• [Work required] Would you find each line in the entries below with the string "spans" and copy it?
━━━━━ Excerpted records
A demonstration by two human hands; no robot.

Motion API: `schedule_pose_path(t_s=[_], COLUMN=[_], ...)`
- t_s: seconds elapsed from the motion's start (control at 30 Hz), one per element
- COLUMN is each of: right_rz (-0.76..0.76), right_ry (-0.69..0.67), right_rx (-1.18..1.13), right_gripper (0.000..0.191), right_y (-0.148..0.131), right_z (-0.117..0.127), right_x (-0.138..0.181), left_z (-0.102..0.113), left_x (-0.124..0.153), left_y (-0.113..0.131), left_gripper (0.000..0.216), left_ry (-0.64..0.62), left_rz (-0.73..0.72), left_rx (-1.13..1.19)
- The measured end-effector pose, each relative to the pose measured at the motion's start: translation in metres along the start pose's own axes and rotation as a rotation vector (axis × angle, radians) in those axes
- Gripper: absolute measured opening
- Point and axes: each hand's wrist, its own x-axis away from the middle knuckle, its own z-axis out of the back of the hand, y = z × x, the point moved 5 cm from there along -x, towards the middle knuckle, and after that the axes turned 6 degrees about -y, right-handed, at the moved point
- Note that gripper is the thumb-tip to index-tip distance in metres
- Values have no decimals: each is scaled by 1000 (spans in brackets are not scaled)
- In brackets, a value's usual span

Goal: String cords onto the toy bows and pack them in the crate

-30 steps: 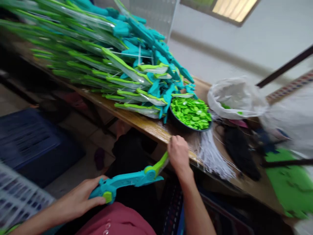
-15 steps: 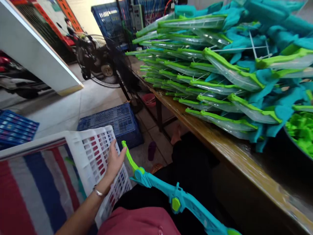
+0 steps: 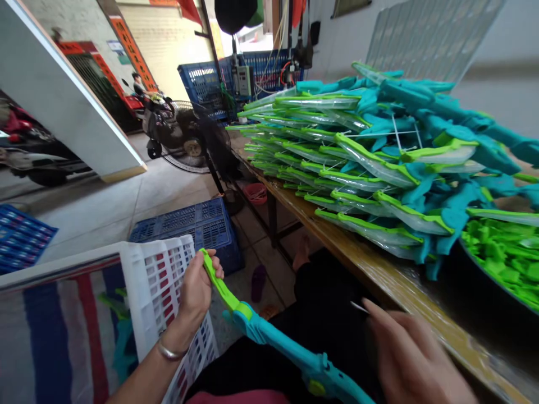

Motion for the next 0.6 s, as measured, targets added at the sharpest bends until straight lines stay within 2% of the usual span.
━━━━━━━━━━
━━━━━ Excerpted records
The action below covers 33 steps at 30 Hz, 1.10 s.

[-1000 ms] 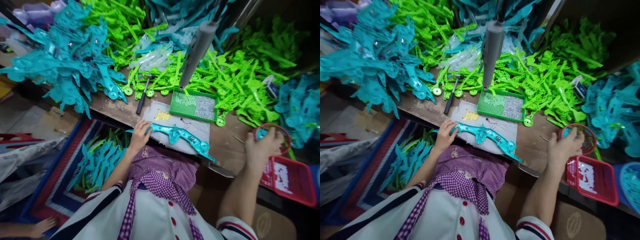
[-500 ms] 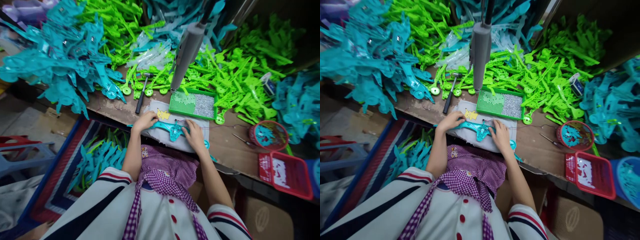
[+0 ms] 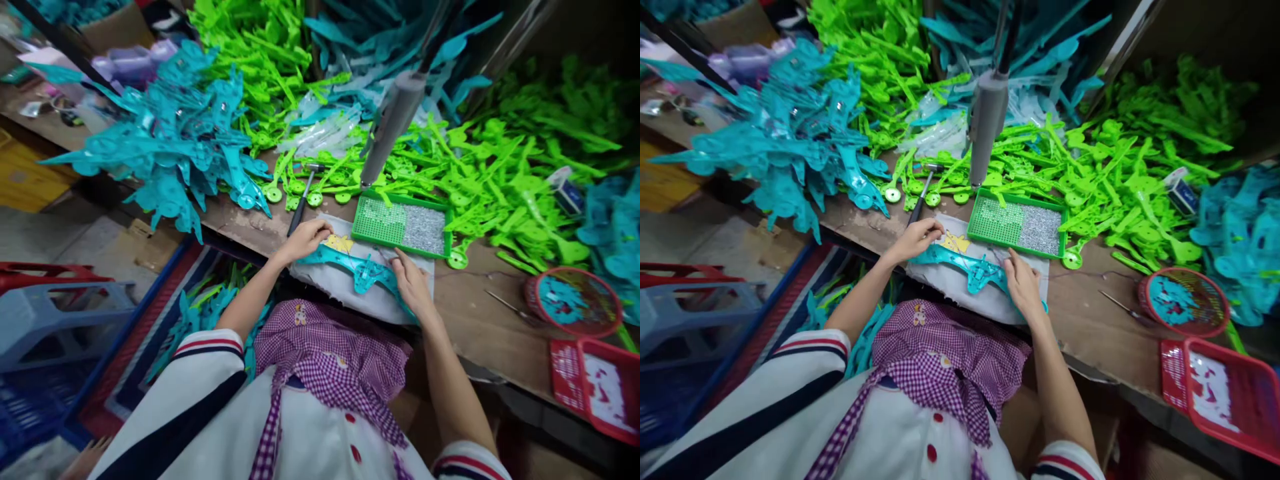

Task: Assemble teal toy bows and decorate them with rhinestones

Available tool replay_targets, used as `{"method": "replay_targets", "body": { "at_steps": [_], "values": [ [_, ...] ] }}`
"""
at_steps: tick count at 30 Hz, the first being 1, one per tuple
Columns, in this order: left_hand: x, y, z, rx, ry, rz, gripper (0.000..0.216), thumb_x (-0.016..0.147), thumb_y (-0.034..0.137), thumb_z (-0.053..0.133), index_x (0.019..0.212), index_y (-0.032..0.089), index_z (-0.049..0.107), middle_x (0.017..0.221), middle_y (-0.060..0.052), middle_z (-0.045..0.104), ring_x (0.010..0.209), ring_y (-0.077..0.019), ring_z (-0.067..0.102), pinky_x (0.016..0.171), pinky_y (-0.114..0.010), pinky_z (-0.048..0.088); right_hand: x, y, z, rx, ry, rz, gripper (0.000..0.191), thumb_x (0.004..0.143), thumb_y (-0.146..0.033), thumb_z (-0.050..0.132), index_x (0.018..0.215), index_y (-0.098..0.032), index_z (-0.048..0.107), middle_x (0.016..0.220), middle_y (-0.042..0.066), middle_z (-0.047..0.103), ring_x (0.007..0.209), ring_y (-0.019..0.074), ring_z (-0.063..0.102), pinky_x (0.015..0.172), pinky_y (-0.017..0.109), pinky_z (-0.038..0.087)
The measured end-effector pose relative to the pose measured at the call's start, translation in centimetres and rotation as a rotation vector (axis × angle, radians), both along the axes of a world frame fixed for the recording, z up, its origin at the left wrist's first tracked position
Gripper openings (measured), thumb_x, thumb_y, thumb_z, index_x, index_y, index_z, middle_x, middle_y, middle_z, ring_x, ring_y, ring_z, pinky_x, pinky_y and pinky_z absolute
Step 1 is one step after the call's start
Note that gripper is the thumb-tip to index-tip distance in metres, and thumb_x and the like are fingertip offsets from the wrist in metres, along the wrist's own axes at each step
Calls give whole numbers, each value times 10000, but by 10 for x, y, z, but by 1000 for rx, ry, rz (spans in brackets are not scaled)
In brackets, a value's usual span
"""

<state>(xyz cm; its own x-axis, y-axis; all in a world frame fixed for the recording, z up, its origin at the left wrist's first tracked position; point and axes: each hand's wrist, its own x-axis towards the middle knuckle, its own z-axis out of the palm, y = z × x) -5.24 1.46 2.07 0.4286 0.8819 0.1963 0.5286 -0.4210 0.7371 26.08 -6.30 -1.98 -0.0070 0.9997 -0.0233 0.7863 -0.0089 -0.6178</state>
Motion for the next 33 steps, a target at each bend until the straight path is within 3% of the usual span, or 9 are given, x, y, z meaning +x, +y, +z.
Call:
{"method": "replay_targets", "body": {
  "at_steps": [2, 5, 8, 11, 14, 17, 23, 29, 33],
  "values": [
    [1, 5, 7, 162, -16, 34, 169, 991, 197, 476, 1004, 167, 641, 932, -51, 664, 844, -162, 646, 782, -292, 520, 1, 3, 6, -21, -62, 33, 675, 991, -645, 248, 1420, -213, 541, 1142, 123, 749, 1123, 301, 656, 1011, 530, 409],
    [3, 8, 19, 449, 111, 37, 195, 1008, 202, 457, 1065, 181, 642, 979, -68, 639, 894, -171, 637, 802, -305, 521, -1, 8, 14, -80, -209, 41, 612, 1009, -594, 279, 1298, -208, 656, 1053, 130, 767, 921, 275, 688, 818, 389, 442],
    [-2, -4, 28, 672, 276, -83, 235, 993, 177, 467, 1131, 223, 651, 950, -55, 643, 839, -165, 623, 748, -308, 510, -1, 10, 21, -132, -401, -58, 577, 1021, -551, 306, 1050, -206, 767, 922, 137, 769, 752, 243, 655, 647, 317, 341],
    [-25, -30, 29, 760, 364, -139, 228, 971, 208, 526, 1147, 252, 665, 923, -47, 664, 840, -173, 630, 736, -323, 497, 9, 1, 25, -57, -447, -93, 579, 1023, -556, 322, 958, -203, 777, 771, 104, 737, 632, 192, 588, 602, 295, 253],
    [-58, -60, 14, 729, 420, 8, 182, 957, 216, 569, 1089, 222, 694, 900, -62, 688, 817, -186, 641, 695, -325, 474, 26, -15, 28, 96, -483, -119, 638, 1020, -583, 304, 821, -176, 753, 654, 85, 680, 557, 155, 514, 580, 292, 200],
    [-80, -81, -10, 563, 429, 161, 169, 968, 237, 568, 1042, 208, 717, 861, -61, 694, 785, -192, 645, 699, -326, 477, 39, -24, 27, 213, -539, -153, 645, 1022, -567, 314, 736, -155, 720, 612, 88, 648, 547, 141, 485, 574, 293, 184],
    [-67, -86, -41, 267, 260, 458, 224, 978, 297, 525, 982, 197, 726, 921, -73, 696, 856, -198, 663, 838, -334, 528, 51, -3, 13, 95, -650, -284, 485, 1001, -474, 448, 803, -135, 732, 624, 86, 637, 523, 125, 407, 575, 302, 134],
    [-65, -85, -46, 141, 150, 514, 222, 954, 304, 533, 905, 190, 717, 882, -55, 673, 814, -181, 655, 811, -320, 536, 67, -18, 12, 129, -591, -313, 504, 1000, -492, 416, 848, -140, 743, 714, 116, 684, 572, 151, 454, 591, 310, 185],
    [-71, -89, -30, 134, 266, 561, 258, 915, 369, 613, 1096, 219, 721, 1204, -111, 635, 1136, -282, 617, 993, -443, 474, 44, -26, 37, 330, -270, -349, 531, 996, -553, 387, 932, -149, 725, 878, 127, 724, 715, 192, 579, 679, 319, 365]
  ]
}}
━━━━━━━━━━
• [Result below]
- Values have no decimals: each is scaled by 1000 (spans in brackets are not scaled)
Calls give whole numbers, each value times 10000, but by 10 for x, y, z, but by 1000 for rx, ry, rz (spans in brackets are not scaled)

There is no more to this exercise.